Work order
Exact repetition of every entry is required.

____

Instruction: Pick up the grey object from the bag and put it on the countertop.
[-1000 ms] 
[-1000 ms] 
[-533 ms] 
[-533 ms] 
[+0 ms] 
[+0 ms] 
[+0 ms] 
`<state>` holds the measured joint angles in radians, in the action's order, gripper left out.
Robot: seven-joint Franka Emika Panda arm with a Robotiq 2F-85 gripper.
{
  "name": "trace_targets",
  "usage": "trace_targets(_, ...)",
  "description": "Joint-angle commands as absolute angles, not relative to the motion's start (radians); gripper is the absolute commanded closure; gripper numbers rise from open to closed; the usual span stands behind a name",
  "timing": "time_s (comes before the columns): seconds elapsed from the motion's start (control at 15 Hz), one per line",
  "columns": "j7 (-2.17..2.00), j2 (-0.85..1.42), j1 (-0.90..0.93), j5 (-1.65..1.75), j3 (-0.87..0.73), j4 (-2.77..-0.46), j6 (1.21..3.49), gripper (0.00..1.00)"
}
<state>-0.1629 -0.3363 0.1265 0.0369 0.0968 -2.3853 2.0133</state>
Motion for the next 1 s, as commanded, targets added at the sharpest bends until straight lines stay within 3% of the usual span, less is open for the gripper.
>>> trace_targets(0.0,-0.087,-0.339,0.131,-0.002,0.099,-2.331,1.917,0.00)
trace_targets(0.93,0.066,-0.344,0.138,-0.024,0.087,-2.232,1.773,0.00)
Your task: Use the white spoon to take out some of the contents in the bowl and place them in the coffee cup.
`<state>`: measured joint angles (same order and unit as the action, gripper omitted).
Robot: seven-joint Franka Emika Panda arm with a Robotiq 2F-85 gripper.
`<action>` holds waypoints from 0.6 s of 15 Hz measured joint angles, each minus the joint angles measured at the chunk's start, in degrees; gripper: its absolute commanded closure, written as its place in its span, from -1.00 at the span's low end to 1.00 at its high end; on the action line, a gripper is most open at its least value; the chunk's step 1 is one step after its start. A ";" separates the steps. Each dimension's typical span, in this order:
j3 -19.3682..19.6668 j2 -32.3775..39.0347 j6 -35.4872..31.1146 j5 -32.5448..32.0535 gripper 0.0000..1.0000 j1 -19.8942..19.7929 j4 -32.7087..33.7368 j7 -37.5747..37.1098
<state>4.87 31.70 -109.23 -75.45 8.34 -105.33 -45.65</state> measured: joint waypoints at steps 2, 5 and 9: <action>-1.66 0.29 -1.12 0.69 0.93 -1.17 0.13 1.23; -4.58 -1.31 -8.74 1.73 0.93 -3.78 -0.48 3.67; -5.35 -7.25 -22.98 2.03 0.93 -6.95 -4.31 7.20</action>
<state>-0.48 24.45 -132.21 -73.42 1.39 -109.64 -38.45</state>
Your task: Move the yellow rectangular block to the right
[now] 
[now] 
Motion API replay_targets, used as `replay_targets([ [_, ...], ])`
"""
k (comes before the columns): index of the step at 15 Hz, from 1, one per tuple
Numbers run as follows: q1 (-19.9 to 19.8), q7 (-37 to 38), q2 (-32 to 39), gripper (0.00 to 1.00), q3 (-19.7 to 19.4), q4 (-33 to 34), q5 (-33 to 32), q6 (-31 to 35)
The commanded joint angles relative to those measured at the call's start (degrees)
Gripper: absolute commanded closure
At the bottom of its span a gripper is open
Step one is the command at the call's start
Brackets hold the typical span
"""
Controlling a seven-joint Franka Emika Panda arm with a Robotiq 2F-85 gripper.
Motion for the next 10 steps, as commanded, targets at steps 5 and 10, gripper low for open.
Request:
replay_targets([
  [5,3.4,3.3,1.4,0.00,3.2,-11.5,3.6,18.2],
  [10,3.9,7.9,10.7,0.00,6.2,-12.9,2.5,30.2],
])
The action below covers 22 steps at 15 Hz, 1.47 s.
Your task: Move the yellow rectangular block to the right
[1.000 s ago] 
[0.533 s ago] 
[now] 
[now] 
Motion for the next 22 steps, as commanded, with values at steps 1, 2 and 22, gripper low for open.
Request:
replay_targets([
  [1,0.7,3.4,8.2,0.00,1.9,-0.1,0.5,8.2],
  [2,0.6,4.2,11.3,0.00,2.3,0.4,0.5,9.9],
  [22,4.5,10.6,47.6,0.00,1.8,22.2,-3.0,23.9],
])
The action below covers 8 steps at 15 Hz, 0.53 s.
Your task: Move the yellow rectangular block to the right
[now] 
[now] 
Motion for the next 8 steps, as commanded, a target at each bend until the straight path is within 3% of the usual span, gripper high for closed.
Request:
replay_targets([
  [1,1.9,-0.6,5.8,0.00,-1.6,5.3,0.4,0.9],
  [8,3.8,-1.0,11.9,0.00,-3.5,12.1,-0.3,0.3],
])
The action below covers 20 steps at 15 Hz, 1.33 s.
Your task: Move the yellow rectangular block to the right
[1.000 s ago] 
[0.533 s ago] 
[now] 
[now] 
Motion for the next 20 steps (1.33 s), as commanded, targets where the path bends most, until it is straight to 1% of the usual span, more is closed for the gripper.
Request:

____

Result
Instruction: Pick up the grey object from the bag and put it on the countertop.
[-1000 ms] 
[-1000 ms] 
[-533 ms] 
[-533 ms] 
[+0 ms] 
[+0 ms] 
[+0 ms] 
`<state>` holds the measured joint angles in radians, in the action's order, gripper left out.
Robot: seven-joint Franka Emika Panda arm with a Robotiq 2F-85 gripper.
{
  "name": "trace_targets",
  "usage": "trace_targets(_, ...)",
  "description": "Joint-angle commands as absolute angles, not relative to the motion's start (radians); gripper is the absolute commanded closure; gripper numbers rise from open to closed; the usual span stands behind a name",
  "timing": "time_s (comes before the columns): seconds elapsed from the motion's start (control at 15 Hz), one per line",
  "columns": "j7 (-2.17..2.00), j2 (-0.85..1.42), j1 (-0.90..0.93), j5 (-1.65..1.75), j3 (-0.87..0.73), j4 (-2.77..-0.46), j6 (1.21..3.49), gripper (0.00..1.00)"
}
<state>-0.1629 -0.3363 0.1265 0.0369 0.0968 -2.3853 2.0133</state>
Motion for the next 1 s, as commanded, targets added at the sharpest bends until straight lines stay within 3% of the usual span, less is open for the gripper.
>>> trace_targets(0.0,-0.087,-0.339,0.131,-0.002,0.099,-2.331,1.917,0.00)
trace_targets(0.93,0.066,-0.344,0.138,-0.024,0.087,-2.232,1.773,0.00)
Your task: Use the white spoon to take out some of the contents in the bowl and place them in the coffee cup.
`<state>`: measured joint angles (same order and unit as the action, gripper omitted).
Robot: seven-joint Franka Emika Panda arm with a Robotiq 2F-85 gripper.
`<action>` holds waypoints from 0.6 s of 15 Hz measured joint angles, each minus the joint angles measured at the chunk's start, in degrees; gripper: its absolute commanded closure, written as its place in its span, from -1.00 at the span's low end to 1.00 at its high end; on the action line, a gripper is most open at its least value; the chunk's step 1 is one step after its start. A ";" separates the steps. Each dimension's typical span, in this order:
j3 -19.3682..19.6668 j2 -32.3775..39.0347 j6 -35.4872..31.1146 j5 -32.5448..32.0535 gripper 0.0000..1.0000 j1 -19.8942..19.7929 j4 -32.7087..33.7368 j7 -37.5747..37.1098
<state>4.87 31.70 -109.23 -75.45 8.34 -105.33 -45.65</state> measured: joint waypoints at steps 2, 5 and 9: <action>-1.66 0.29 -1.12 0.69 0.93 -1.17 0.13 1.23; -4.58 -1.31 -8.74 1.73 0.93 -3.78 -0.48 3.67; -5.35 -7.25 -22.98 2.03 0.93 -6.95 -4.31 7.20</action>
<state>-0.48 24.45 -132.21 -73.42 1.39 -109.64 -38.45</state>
Your task: Move the yellow rectangular block to the right
[now] 
[now] 
Motion API replay_targets, used as `replay_targets([ [_, ...], ])`
"""
k (comes before the columns): index of the step at 15 Hz, from 1, one per tuple
Numbers run as follows: q1 (-19.9 to 19.8), q7 (-37 to 38), q2 (-32 to 39), gripper (0.00 to 1.00), q3 (-19.7 to 19.4), q4 (-33 to 34), q5 (-33 to 32), q6 (-31 to 35)
The commanded joint angles relative to those measured at the call's start (degrees)
Gripper: absolute commanded closure
At the bottom of its span a gripper is open
Step one is the command at the call's start
Brackets hold the typical span
"""
Controlling a seven-joint Franka Emika Panda arm with a Robotiq 2F-85 gripper.
Motion for the next 10 steps, as commanded, targets at steps 5 and 10, gripper low for open.
Request:
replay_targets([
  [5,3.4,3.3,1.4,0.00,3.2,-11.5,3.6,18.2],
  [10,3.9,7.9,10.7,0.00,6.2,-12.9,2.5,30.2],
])
The action below covers 22 steps at 15 Hz, 1.47 s.
Your task: Move the yellow rectangular block to the right
[1.000 s ago] 
[0.533 s ago] 
[now] 
[now] 
Motion for the next 22 steps, as commanded, with values at steps 1, 2 and 22, gripper low for open.
Request:
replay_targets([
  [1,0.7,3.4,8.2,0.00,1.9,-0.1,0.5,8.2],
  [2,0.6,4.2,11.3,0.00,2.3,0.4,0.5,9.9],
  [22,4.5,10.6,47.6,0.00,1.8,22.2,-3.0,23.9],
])
The action below covers 8 steps at 15 Hz, 0.53 s.
Your task: Move the yellow rectangular block to the right
[now] 
[now] 
Motion for the next 8 steps, as commanded, a target at each bend until the straight path is within 3% of the usual span, gripper high for closed.
Request:
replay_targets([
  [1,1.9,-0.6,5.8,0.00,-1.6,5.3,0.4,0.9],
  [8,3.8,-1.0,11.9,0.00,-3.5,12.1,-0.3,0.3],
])
The action below covers 20 steps at 15 Hz, 1.33 s.
Your task: Move the yellow rectangular block to the right
[1.000 s ago] 
[0.533 s ago] 
[now] 
[now] 
Motion for the next 20 steps (1.33 s), as commanded, targets where the path bends most, until it is straight to 1% of the usual span, more is closed for the gripper.
Request:

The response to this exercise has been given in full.